22 mai 2013

Le cuistot de la semaine, qui joue, perd... igue*

Par Le Barde



Le mois de mai est chiche en castors. Sur le pré comme au trou. Ainsi n'étions-nous que onze à Musard pour étreindre la gonfle. Un comble. A onze, pas d'égalité possible. C'est mathématique. Jusqu'à un certain point. Car ce n'est parce que l'on est cinq que l'on est inférieur à six. En sorte que les lois du sport ne sont, en aucune manière, comparables à celles des mathématiques. Sur le pré, c'est le terrain qui prime. Un truisme certes, mais un truisme qui vaut toutes les équations du monde. N'est-ce pas mon Perdigue !

L'admirable maître des vignes étaient de cuisine. Ils avaient disposé des magnum sans étiquettes sur la table que les vieux avaient amoureusement dressée. Du Château Carles 2005. Perdigue, il est généreux. Jean-Phi ne lui en voulut point d'avoir troqué le fruit de ses vignes pour celles d'un ancestral cru fronsadais. Jean-Phi, de retour des States où il fit une tournée triomphale.

Perdigue, il n'aime rien tant que les fondamentaux. En entrée, il nous proposa donc de la charcutaille : boudins, grattons et jambons. Pas de chichis, et à défaut de chichons, d'autres vertus porcines. Avec ce qu'il faut de cornichons pour donner à la chair ce supplément d'âme que, seuls, les cucurbitacées savent donner.

Il fallait le voir Perdigue, portant une vaste marmite dont il souleva l'ample couvercle pour que s'échappe enfin les fumets de sa daube. Et quelle daube. Tendre, suave, avec ses petites carottes finement découpées, baignant dans une sauce exquise. Est-ce de la joue ou de la daube me demanda Walid ? Étonné de tant d'ignorance*, je passais outre son blasphème et sauçais en guise de reconnaissance. Walid reprit de la daube en se pinçant les joues, ce qui n'est pas aussi évident que mes mots le laisseraient entendre. Gwen se goinfrait, gonflant un peu plus ses chairs quarantenaires.

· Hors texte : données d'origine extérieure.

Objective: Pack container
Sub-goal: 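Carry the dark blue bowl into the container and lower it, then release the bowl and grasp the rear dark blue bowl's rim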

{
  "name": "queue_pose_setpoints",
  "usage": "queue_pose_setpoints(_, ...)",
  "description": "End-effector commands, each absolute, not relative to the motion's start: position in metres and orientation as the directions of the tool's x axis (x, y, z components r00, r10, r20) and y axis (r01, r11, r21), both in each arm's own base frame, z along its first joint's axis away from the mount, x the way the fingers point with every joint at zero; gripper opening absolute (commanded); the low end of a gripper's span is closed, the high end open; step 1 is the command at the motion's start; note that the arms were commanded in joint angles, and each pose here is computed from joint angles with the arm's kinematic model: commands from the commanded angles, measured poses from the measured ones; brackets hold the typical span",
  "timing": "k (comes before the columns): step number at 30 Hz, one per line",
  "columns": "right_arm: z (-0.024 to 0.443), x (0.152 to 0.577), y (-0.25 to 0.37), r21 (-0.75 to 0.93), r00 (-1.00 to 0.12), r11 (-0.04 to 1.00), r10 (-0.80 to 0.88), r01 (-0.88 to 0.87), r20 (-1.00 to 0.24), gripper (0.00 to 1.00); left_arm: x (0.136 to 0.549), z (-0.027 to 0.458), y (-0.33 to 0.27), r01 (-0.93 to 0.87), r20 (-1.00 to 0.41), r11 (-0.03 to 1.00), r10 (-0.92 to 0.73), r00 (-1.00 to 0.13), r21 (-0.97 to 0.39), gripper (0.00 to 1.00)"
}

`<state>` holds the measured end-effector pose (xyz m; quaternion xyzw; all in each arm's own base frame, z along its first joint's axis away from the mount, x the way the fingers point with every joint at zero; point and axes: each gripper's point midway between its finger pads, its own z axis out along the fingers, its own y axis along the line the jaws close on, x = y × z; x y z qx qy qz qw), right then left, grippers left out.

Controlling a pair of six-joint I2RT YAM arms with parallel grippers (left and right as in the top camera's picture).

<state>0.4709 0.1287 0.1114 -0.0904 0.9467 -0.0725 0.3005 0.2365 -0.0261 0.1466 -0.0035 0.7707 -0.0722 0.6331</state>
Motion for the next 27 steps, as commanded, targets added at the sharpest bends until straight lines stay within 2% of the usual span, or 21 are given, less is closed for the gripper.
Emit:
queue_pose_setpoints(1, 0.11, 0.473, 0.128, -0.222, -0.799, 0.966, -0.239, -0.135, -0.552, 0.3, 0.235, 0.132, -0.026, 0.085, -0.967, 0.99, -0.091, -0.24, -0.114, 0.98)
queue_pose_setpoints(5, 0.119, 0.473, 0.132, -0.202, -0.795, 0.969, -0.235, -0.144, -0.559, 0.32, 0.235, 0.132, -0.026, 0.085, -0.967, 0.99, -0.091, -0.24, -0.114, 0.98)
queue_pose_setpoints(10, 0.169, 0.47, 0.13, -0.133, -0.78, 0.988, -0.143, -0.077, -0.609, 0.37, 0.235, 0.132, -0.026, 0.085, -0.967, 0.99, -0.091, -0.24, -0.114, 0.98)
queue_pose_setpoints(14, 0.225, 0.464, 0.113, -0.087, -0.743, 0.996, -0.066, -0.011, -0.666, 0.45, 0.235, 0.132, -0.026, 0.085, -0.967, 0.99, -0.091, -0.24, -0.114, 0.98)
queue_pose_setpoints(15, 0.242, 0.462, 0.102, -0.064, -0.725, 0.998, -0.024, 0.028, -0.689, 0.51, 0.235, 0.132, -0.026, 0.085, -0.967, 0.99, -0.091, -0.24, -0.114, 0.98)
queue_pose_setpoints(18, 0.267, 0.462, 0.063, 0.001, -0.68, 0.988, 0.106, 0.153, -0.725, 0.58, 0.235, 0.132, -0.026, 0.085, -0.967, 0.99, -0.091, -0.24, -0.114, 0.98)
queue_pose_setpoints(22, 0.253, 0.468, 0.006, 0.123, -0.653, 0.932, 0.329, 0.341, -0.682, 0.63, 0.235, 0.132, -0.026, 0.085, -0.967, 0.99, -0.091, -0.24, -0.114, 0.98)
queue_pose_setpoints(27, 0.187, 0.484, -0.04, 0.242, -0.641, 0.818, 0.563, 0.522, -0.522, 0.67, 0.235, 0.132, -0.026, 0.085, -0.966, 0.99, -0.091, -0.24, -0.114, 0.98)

Amélie couvait El Pulpo et lui prodiguait des conseils. Pascal savourait près de Peyo les bienfaits de Perdigue. Pour boucler la boucle, Perdigue chanta Au joli mois de mai au gué vive la daube.

Il y a du grec dans Perdigue. Son corps est pareil à celui des statues qui hantent les temples comme autant de signes d'une gloire déchue. « Vivre, c'est s'obstiner à achever un souvenir », me souffla Titi.

Perdigue, il ne choit pas. Son lancer d'assiettes en témoigne. Quelle vigueur. L'obole zébrait le trou de son vol rectiligne et vif. Au grand dam de nos mains impuissantes à saisir un disque aussi vif. Seuls quelques uns eurent la main alerte. Alors, muni de sa boule de fromage qu'il déposa sur la table en guise de trophée, le couteau à la main, Perdigue découpa en autant de tranches le fruit d'un lait que sait si bien chanter Lolo. Dans de minuscules pots de confiture, la cerise attendait sa tranche. Qui dira les joies de tant d'abondance.

Vint le riz au lait, le riz au lait d'Esteban. Loué soit le fils de Perdigue. Il est à la hauteur de son père. Et ils possèdent tous deux ce petit côté polisson et vanille qui rend la vie plus douce.

Une belote de comptoir, quelques galopins. Au joli mois de mai, le castor est fleuri.

* : C'était bel et bien des joues de porc (dixit Perdigue), et l'ignorance peut aller se rhabiller.